## [Exercise instructions]
Please take the entries below from the first line through the line containing "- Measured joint" and repeat them exactly, leaving out everything after.

## [Listed entries]
☆ ☆ ☆

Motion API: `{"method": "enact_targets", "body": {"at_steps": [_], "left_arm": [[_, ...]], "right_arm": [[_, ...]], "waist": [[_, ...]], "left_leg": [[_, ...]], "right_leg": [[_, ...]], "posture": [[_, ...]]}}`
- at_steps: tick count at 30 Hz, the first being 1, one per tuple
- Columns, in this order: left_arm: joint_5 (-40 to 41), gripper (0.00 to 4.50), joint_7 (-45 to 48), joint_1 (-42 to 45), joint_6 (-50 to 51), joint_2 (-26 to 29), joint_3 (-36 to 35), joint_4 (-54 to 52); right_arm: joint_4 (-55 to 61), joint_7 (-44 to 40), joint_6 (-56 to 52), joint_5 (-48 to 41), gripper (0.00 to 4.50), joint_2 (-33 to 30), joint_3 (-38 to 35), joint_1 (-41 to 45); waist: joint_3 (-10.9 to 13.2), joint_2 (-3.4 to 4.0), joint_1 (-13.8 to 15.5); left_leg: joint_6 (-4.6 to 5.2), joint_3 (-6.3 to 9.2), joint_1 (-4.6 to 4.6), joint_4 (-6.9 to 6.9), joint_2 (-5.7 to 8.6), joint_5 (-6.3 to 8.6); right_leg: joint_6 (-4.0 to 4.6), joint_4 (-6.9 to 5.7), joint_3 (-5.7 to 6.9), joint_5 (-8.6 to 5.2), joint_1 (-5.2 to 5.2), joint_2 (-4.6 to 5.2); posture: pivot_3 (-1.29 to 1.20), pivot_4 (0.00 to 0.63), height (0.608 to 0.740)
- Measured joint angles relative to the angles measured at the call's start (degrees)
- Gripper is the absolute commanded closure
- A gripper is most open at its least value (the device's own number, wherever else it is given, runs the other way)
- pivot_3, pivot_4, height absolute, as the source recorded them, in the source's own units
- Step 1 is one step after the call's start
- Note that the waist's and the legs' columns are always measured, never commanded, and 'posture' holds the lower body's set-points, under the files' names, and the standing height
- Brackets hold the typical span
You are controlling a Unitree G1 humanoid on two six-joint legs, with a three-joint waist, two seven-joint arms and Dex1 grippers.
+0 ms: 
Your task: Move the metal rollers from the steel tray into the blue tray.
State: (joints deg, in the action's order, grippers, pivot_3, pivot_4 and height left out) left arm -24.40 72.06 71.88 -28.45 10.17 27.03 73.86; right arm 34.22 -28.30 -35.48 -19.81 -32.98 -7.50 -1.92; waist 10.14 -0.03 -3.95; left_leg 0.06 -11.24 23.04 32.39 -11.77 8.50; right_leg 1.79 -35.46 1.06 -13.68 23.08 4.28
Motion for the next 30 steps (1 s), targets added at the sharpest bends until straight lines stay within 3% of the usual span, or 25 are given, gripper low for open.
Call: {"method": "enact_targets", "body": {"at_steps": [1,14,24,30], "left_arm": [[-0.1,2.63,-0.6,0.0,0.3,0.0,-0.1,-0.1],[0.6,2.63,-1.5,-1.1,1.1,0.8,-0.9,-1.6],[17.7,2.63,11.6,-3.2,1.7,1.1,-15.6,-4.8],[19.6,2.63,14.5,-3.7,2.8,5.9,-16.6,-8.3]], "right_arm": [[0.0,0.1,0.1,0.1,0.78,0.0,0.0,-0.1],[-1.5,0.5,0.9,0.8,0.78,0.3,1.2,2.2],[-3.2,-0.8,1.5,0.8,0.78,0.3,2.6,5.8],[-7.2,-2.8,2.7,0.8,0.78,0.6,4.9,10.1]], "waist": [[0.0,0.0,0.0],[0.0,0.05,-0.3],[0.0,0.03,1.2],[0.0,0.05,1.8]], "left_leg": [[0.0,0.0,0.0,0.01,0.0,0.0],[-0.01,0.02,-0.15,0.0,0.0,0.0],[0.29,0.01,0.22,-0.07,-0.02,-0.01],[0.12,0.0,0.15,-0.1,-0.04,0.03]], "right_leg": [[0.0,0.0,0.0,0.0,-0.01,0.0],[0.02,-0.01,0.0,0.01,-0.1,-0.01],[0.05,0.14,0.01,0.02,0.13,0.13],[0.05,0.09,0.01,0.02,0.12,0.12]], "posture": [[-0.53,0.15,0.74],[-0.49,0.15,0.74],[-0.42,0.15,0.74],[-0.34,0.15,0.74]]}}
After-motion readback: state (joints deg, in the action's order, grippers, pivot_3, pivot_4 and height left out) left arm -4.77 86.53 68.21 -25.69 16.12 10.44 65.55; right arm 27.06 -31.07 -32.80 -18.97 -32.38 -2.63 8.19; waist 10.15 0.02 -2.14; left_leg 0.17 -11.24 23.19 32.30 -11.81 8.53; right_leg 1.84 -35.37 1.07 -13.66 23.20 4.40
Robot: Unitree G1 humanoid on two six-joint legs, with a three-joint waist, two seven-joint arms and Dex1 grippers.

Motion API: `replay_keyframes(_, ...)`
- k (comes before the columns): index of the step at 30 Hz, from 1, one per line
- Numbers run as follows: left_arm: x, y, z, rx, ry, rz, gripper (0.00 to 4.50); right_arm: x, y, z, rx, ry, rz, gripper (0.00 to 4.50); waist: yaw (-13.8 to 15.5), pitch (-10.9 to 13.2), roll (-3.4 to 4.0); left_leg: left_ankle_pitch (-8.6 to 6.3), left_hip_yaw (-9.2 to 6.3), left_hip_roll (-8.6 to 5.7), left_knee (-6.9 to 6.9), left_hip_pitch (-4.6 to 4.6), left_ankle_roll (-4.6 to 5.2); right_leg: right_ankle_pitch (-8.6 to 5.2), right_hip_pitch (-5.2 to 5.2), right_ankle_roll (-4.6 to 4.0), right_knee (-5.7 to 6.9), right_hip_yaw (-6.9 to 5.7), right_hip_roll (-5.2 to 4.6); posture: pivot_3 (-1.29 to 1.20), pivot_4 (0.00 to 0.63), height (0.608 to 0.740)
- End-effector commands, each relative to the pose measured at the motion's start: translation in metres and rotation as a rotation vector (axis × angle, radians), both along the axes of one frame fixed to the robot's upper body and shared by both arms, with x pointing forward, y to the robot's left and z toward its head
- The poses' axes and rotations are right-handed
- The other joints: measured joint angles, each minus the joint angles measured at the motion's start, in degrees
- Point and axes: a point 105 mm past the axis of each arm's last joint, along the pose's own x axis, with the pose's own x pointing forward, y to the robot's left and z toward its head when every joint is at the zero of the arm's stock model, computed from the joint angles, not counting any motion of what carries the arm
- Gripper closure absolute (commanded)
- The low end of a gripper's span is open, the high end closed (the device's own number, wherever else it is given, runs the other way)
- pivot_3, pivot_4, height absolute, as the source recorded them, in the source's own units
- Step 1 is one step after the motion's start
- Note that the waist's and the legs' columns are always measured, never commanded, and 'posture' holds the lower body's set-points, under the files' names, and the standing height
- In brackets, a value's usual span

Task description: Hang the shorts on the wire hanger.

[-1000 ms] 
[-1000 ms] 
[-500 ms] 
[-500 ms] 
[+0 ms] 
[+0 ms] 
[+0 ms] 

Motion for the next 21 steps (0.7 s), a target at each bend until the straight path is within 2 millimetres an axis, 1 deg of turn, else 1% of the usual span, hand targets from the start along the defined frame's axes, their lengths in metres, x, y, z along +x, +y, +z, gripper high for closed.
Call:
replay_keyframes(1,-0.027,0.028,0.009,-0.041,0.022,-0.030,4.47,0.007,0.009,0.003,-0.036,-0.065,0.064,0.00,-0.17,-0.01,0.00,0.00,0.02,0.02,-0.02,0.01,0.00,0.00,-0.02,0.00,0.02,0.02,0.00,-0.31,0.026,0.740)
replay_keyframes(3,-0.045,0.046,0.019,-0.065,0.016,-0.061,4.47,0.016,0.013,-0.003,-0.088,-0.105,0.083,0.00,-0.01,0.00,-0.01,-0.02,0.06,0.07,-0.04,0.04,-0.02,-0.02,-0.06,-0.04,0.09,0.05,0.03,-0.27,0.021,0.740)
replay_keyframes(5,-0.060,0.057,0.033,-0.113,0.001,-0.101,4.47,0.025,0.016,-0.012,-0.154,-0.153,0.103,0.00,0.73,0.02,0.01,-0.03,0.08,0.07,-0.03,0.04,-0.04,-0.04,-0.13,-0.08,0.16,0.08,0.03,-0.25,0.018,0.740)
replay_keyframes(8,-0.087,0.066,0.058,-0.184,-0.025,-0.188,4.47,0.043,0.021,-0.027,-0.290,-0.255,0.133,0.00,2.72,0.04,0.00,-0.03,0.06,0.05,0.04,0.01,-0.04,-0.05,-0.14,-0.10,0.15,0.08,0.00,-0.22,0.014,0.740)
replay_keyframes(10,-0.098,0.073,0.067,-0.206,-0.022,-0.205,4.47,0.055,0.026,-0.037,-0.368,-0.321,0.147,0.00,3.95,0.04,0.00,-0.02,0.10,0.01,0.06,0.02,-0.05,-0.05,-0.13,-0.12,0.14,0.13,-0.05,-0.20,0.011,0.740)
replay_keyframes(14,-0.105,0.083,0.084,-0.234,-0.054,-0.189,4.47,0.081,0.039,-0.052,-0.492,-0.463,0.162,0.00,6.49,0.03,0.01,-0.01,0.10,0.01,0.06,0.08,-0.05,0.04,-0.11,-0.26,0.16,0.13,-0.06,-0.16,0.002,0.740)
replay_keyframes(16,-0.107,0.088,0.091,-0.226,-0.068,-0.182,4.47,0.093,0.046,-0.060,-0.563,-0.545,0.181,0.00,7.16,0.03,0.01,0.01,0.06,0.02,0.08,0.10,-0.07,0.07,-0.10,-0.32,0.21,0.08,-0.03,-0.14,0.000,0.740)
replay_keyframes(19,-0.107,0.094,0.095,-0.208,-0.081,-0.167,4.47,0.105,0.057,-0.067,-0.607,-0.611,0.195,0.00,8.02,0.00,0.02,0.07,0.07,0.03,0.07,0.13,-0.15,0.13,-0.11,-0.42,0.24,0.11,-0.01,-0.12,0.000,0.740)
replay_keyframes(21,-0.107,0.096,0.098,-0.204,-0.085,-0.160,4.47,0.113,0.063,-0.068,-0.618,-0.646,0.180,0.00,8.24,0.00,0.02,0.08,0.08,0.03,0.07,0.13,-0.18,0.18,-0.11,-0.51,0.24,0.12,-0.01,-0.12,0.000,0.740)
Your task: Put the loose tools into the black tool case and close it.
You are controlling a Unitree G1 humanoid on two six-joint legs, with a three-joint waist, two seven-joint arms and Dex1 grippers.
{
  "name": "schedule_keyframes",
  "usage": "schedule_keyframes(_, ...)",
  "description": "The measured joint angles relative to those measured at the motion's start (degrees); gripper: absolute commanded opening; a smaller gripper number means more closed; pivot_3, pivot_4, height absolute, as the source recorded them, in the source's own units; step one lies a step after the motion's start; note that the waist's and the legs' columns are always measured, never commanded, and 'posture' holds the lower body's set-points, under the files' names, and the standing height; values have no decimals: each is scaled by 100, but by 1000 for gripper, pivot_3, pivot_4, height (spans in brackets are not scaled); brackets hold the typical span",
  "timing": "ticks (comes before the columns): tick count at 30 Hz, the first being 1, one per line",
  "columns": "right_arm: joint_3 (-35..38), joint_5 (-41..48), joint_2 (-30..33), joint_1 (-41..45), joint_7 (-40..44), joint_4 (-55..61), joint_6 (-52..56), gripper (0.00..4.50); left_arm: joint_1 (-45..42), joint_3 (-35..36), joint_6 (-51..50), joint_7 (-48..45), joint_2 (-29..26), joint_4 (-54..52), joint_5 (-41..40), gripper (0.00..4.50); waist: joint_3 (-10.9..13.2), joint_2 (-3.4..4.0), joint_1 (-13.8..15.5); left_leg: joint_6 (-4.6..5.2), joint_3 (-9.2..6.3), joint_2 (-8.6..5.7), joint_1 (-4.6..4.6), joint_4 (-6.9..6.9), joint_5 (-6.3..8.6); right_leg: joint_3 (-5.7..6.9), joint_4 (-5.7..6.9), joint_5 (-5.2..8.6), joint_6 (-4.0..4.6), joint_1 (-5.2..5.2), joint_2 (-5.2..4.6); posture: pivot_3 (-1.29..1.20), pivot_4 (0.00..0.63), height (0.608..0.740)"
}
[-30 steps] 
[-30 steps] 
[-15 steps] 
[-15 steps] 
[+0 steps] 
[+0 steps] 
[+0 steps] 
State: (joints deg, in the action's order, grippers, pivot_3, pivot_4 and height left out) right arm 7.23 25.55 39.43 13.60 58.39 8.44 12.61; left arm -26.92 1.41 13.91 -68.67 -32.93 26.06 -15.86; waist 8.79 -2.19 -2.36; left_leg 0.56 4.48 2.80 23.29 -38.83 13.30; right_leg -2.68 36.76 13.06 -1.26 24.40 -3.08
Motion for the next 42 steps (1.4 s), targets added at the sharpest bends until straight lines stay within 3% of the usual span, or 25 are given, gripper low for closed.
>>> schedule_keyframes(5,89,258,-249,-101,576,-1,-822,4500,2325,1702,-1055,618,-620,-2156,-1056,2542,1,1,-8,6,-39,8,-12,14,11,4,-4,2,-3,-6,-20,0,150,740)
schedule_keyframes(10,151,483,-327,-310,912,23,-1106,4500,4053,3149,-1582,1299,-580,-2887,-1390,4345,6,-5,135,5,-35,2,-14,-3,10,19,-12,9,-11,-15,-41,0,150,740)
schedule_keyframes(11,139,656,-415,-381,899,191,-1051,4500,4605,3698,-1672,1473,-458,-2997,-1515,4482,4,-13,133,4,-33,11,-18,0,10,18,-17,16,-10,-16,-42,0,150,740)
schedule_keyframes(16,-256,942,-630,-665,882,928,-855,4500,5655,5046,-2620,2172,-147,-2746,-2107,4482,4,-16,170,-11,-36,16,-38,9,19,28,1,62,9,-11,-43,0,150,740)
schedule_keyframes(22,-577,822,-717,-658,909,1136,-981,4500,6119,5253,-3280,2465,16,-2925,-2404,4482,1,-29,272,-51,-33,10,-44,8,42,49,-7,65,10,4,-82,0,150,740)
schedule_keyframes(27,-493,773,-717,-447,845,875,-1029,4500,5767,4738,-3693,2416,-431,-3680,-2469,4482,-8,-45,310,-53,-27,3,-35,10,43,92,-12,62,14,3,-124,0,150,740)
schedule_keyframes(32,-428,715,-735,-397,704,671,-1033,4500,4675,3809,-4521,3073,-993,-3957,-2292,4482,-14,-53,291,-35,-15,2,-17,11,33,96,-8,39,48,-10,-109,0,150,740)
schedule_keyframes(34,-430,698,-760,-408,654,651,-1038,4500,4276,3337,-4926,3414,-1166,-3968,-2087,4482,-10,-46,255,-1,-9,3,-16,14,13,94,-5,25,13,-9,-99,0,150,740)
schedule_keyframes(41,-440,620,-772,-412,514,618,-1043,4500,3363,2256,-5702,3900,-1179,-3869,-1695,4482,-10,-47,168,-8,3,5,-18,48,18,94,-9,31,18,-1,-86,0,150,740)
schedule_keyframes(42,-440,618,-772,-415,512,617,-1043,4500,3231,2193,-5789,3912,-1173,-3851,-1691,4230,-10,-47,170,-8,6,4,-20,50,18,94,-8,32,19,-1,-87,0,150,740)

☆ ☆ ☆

## [Exercise answer]
Motion API: `{"method": "enact_targets", "body": {"at_steps": [_], "left_arm": [[_, ...]], "right_arm": [[_, ...]], "waist": [[_, ...]], "left_leg": [[_, ...]], "right_leg": [[_, ...]], "posture": [[_, ...]]}}`
- at_steps: tick count at 30 Hz, the first being 1, one per tuple
- Columns, in this order: left_arm: joint_5 (-40 to 41), gripper (0.00 to 4.50), joint_7 (-45 to 48), joint_1 (-42 to 45), joint_6 (-50 to 51), joint_2 (-26 to 29), joint_3 (-36 to 35), joint_4 (-54 to 52); right_arm: joint_4 (-55 to 61), joint_7 (-44 to 40), joint_6 (-56 to 52), joint_5 (-48 to 41), gripper (0.00 to 4.50), joint_2 (-33 to 30), joint_3 (-38 to 35), joint_1 (-41 to 45); waist: joint_3 (-10.9 to 13.2), joint_2 (-3.4 to 4.0), joint_1 (-13.8 to 15.5); left_leg: joint_6 (-4.6 to 5.2), joint_3 (-6.3 to 9.2), joint_1 (-4.6 to 4.6), joint_4 (-6.9 to 6.9), joint_2 (-5.7 to 8.6), joint_5 (-6.3 to 8.6); right_leg: joint_6 (-4.0 to 4.6), joint_4 (-6.9 to 5.7), joint_3 (-5.7 to 6.9), joint_5 (-8.6 to 5.2), joint_1 (-5.2 to 5.2), joint_2 (-4.6 to 5.2); posture: pivot_3 (-1.29 to 1.20), pivot_4 (0.00 to 0.63), height (0.608 to 0.740)
- Measured joint angles relative to the angles measured at the call's start (degrees)

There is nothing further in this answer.